Division of Nephrology, Department of Internal Medicine, Gangnam Severance Hospital, College of Medicine, Yonsei University, Seoul, South Korea.
Division of Cardiology, Department of Internal Medicine, Gangnam Severance Hospital, College of Medicine, Yonsei University, Seoul, South Korea.
Am J Kidney Dis. 2023 Apr;81(4):384-393.e1. doi: 10.1053/j.ajkd.2022.08.017. Epub 2022 Oct 12.
RATIONALE & OBJECTIVE: The association between short-term blood pressure variability (BPV) and kidney outcomes is poorly understood. This study evaluated the association between short-term BPV and kidney disease outcomes in people with hypertension.
Prospective observational cohort study.
SETTING & PARTICIPANTS: 1,173 hypertensive participants in the Cardiovascular and Metabolic Disease Etiology Research Center-High Risk (2013-2018) Study with estimated glomerular filtration rate (eGFR) ≥60mL/min/1.73m.
Short-term BPV assessed by average real variability (ARV).
Composite kidney disease outcome (30% decline in eGFR from baseline, new occurrence of eGFR <60mL/min/1.73m, or onset of UACR >300mg/g).

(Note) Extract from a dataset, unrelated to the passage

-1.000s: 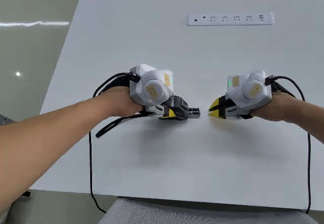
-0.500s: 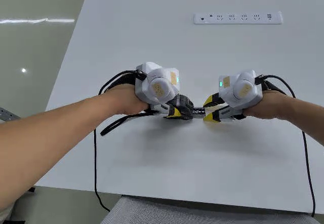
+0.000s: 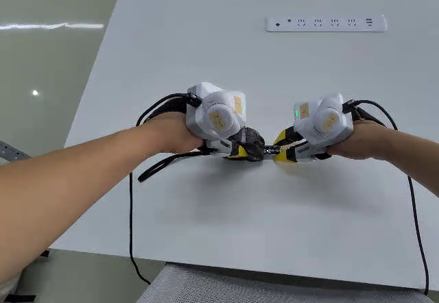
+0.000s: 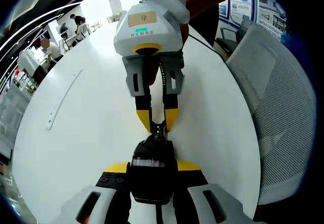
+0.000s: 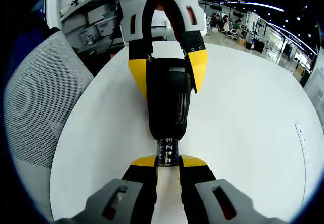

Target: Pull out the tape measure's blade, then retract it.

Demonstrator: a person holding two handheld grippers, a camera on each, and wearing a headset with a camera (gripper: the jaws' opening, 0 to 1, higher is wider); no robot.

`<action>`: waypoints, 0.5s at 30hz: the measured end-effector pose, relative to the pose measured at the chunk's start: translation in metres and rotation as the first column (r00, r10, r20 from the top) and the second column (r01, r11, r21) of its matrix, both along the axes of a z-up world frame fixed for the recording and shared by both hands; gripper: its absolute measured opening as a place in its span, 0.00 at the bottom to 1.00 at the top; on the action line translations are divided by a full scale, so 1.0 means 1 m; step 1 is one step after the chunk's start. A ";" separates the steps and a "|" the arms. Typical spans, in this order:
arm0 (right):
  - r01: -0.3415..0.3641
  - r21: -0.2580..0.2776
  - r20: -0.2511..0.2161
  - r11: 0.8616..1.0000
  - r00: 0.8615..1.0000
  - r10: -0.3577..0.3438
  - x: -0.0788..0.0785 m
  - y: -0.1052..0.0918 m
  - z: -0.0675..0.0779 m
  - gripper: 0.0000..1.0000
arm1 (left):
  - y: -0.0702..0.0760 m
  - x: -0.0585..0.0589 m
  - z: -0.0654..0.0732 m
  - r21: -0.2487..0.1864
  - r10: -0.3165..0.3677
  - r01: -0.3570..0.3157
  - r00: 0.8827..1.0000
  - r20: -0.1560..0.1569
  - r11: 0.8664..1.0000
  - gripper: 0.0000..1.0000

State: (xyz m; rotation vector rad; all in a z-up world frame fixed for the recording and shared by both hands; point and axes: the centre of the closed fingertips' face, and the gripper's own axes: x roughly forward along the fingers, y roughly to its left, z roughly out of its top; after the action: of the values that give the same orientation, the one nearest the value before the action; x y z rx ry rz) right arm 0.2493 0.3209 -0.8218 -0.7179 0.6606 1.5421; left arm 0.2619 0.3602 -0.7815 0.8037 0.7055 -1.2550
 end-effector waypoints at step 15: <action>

Multivariable Cox regression analyses to evaluate the association between systolic and diastolic BP ARV (SBP-ARV and DBP-ARV) and outcomes.
During a median follow-up of 5.4 [4.1-6.5] years, 271 events of the composite kidney disease outcome occurred (46.5 per 1,000 person-years). Multivariable Cox analysis revealed that the highest SBP-ARV and DBP-ARV tertiles were associated with a higher risk of the composite kidney disease outcome than the lowest tertiles, independent of the 24-hour SBP or DBP levels (HR, 1.64 [95% CI, 1.16-2.33], and 1.60 [95% CI, 1.15-2.24] for SBP-ARV and DBP-ARV, respectively). These associations were consistent when SBP-ARV and DBP-ARV were treated as continuous variables (HR per 1.0-unit greater SBP-ARV, 1.03 [95% CI, 1.01-1.06]; HR per 1.0-unit greater DBP-ARV, 1.04 [95% CI, 1.01-1.08]). These associations were consistent, irrespective of subgroups (age, sex, 24-hour SBP or DBP, and moderate albuminuria). However, other measures of short-term BPV including SD, coefficient of variation, and dipping patterns were not associated with the composite kidney disease outcome.
Observational study design, the use of single measurement of 24-hour BP, lack of information on changes in antihypertensive medication during the follow-up.
Short-term BPV is associated with the development of a composite kidney disease outcome in hypertensive patients.
短期血压变异性(BPV)与肾脏结局之间的关系尚未完全阐明。本研究旨在评估高血压患者短期 BPV 与肾脏疾病结局之间的关系。
前瞻性观察性队列研究。
心血管和代谢疾病病因学研究中心-高危人群(2013-2018 年)研究中 1173 名估计肾小球滤过率(eGFR)≥60mL/min/1.73m 的高血压参与者。
通过平均真实变异性(ARV)评估短期 BPV。
复合肾脏疾病结局(eGFR 自基线下降 30%,eGFR<60mL/min/1.73m 新发生或 UACR>300mg/g)。
多变量 Cox 回归分析评估收缩压和舒张压 ARV(SBP-ARV 和 DBP-ARV)与结局之间的关系。
在中位随访 5.4[4.1-6.5]年期间,发生了 271 例复合肾脏疾病结局事件(46.5 例/1000 人年)。多变量 Cox 分析显示,与最低三分位相比,SBP-ARV 和 DBP-ARV 的最高三分位与复合肾脏疾病结局的风险增加相关,而与 24 小时 SBP 或 DBP 水平无关(HR,1.64[95%CI,1.16-2.33]和 1.60[95%CI,1.15-2.24],分别用于 SBP-ARV 和 DBP-ARV)。当 SBP-ARV 和 DBP-ARV 作为连续变量处理时,这些关联仍然一致(每增加 1.0 单位 SBP-ARV,HR 为 1.03[95%CI,1.01-1.06];每增加 1.0 单位 DBP-ARV,HR 为 1.04[95%CI,1.01-1.08])。这些关联在亚组(年龄、性别、24 小时 SBP 或 DBP 和中度白蛋白尿)中是一致的。然而,其他短期 BPV 测量指标,包括 SD、变异系数和降压模式与复合肾脏疾病结局无关。
观察性研究设计、24 小时 BP 的单次测量、随访期间降压药物变化信息的缺乏。
短期 BPV 与高血压患者复合肾脏疾病结局的发生有关。